» **Required action**:
The required result is every line of the records that includes "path".

» **Source data**:

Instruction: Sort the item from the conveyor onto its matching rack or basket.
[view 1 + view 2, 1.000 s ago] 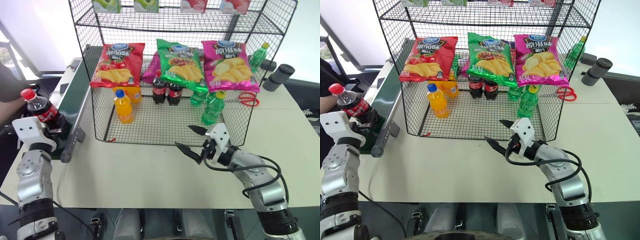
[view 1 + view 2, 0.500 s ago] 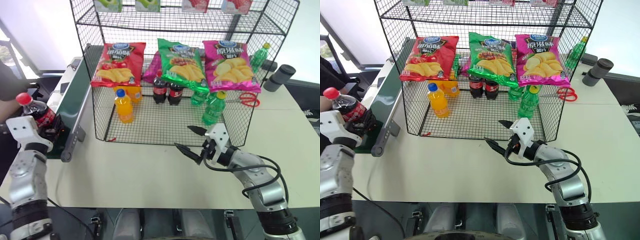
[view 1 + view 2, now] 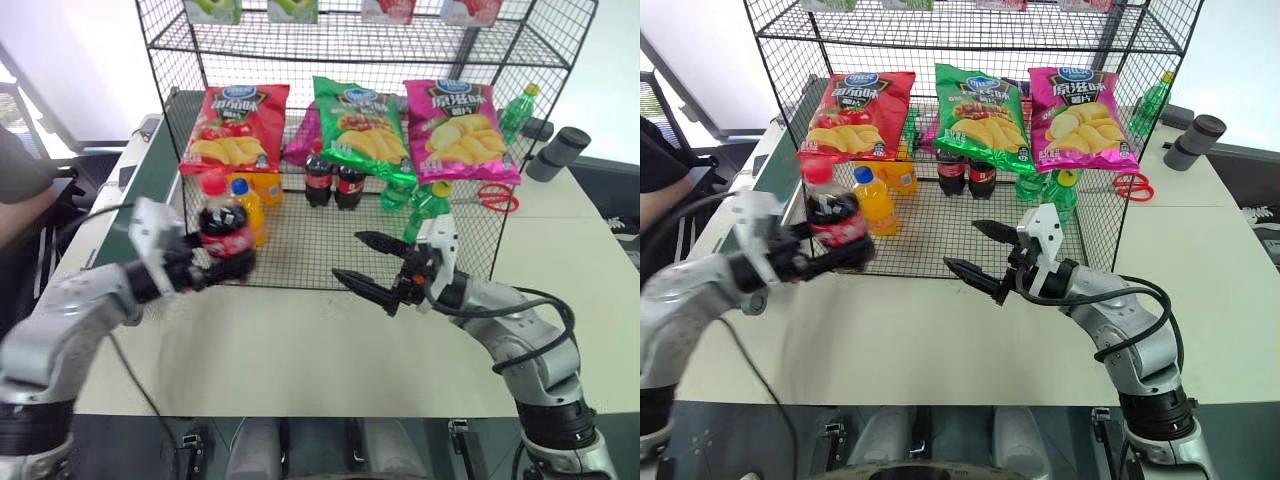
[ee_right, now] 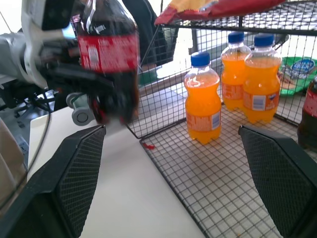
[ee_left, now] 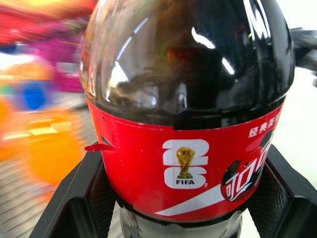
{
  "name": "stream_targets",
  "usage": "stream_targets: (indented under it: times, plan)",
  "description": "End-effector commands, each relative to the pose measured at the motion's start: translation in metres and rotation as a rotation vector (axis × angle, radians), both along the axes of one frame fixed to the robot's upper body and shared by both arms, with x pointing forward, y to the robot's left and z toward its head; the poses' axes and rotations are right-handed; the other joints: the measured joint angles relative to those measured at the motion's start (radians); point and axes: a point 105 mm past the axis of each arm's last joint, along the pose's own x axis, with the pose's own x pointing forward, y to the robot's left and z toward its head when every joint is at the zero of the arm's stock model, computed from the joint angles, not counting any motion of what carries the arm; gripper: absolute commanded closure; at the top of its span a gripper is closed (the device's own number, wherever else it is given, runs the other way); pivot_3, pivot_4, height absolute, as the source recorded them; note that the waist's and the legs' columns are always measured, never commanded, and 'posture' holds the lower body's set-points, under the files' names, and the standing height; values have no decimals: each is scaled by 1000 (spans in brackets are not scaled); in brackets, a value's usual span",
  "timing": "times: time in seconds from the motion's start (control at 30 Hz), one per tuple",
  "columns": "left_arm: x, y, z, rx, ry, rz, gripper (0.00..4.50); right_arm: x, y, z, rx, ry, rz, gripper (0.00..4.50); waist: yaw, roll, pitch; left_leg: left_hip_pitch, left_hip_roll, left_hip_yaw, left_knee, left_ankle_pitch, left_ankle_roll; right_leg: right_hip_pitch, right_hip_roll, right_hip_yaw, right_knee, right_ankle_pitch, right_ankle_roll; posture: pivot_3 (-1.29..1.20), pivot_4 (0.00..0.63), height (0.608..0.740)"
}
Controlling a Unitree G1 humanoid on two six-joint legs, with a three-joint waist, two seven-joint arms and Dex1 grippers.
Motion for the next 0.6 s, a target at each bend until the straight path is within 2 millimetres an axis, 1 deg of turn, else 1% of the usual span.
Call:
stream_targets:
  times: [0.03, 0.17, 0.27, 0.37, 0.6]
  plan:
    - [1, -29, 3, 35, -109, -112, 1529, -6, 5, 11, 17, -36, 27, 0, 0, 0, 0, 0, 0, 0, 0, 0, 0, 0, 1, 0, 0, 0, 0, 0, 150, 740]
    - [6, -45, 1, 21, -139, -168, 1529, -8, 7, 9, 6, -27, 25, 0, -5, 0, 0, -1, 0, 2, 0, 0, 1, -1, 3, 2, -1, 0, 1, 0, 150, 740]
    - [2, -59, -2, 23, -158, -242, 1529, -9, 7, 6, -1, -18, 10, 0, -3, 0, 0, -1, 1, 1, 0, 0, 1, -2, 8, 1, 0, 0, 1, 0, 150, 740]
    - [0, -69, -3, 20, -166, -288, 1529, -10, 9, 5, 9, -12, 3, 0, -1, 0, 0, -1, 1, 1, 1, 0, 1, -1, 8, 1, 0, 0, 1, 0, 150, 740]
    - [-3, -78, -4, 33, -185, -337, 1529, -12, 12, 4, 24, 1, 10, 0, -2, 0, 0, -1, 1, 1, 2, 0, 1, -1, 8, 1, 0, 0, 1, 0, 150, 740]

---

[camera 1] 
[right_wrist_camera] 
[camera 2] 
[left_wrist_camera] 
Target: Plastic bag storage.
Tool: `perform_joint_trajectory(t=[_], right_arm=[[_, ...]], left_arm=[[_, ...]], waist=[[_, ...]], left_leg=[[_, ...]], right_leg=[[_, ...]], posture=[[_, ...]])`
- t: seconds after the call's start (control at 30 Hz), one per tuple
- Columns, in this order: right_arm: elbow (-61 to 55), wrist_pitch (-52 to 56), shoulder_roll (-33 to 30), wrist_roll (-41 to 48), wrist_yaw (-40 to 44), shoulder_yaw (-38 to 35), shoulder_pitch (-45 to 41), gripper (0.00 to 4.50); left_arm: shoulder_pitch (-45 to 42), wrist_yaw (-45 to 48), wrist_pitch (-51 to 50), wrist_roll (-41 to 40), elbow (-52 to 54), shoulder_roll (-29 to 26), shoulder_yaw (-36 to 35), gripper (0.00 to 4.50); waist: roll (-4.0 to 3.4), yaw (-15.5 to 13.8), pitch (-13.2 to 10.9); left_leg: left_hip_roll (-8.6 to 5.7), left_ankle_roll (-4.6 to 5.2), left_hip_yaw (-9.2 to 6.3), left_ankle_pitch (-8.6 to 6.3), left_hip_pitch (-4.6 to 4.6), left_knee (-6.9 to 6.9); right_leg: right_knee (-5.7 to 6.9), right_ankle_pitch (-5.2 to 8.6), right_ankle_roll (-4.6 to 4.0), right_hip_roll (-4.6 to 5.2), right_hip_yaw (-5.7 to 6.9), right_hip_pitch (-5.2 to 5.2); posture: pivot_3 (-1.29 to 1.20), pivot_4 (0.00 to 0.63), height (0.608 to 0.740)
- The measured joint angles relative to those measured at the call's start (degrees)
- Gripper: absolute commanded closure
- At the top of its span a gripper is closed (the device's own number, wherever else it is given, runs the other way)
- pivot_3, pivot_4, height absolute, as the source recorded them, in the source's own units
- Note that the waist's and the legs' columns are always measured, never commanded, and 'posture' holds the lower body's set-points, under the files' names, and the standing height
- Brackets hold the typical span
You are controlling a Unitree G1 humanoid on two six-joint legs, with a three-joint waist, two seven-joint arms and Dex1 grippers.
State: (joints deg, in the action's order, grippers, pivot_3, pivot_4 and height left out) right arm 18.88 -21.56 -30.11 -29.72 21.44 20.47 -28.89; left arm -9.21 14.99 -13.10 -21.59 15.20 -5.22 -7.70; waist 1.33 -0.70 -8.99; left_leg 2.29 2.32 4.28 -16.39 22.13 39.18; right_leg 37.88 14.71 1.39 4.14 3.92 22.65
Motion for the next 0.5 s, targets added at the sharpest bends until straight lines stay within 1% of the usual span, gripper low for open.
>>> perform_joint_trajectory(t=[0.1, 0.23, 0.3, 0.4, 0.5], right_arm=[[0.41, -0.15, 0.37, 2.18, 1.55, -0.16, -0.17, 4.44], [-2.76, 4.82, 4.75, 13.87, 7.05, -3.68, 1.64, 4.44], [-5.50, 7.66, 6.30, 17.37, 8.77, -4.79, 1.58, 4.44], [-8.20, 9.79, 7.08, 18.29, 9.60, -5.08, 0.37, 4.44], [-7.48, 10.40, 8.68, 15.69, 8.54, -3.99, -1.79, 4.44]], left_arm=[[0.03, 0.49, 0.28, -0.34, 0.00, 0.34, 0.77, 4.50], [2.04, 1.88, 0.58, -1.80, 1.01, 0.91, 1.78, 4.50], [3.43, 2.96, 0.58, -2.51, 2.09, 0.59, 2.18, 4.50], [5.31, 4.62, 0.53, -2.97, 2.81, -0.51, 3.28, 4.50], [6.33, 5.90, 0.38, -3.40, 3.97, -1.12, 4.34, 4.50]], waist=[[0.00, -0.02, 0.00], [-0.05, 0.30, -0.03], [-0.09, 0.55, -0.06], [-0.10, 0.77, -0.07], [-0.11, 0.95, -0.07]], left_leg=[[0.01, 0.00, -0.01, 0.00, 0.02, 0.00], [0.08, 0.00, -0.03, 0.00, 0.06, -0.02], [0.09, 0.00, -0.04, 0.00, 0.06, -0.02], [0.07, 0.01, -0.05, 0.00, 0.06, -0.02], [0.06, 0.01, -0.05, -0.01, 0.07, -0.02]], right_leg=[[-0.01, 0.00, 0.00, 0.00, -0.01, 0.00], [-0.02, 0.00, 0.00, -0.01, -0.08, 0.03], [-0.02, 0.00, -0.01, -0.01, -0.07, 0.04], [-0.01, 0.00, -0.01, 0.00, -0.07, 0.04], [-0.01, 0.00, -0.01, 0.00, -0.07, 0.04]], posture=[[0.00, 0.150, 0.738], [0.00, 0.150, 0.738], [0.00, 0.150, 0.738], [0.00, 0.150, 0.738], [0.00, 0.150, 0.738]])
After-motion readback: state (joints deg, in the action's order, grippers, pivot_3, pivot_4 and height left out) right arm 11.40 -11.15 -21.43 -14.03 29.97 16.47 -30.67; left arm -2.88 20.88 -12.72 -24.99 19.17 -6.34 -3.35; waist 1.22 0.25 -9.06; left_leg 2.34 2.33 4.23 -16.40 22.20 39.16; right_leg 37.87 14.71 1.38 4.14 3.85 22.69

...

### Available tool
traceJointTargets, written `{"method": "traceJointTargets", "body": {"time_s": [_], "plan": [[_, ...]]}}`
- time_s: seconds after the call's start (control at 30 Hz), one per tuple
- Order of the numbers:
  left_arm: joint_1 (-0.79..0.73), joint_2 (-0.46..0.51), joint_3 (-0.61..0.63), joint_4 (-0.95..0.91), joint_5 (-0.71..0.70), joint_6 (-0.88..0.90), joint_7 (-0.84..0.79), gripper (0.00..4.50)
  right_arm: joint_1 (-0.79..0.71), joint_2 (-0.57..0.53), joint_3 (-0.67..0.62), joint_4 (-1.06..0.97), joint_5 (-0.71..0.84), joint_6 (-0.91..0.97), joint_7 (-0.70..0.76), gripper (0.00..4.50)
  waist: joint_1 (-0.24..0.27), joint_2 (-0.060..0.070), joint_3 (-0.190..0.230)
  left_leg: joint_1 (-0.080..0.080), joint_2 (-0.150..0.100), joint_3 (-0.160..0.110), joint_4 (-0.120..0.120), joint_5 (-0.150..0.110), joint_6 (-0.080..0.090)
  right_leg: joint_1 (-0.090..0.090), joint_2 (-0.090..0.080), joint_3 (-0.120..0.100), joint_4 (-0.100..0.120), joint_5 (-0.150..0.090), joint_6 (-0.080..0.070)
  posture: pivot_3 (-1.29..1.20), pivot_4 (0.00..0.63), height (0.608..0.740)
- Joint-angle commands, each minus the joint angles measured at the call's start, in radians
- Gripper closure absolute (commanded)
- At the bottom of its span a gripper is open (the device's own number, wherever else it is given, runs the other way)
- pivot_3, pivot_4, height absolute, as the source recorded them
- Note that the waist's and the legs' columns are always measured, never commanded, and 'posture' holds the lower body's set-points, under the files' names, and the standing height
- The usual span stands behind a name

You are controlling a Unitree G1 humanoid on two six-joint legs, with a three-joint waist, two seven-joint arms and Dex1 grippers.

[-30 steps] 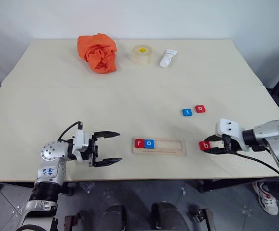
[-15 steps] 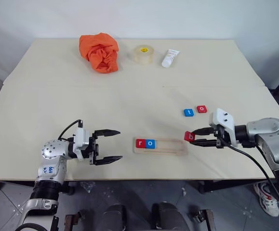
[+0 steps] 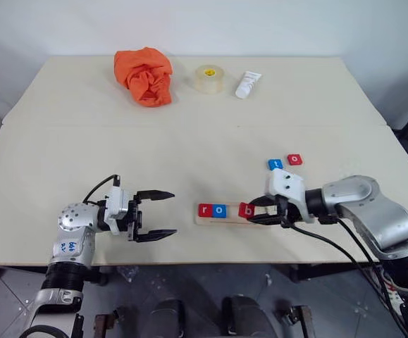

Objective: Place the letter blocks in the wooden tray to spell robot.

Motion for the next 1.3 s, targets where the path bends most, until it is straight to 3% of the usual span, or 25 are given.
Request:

» **Result for this exercise**:
Motion for the next 0.6 s, a target at each bend until the straight path is within 2 millimetres an axis, 1 deg of turn, else 1% of the usual span.
Motion for the next 1.3 s, targets where the path bends most, until it is straight to 3% of the usual span, or 25 are given.

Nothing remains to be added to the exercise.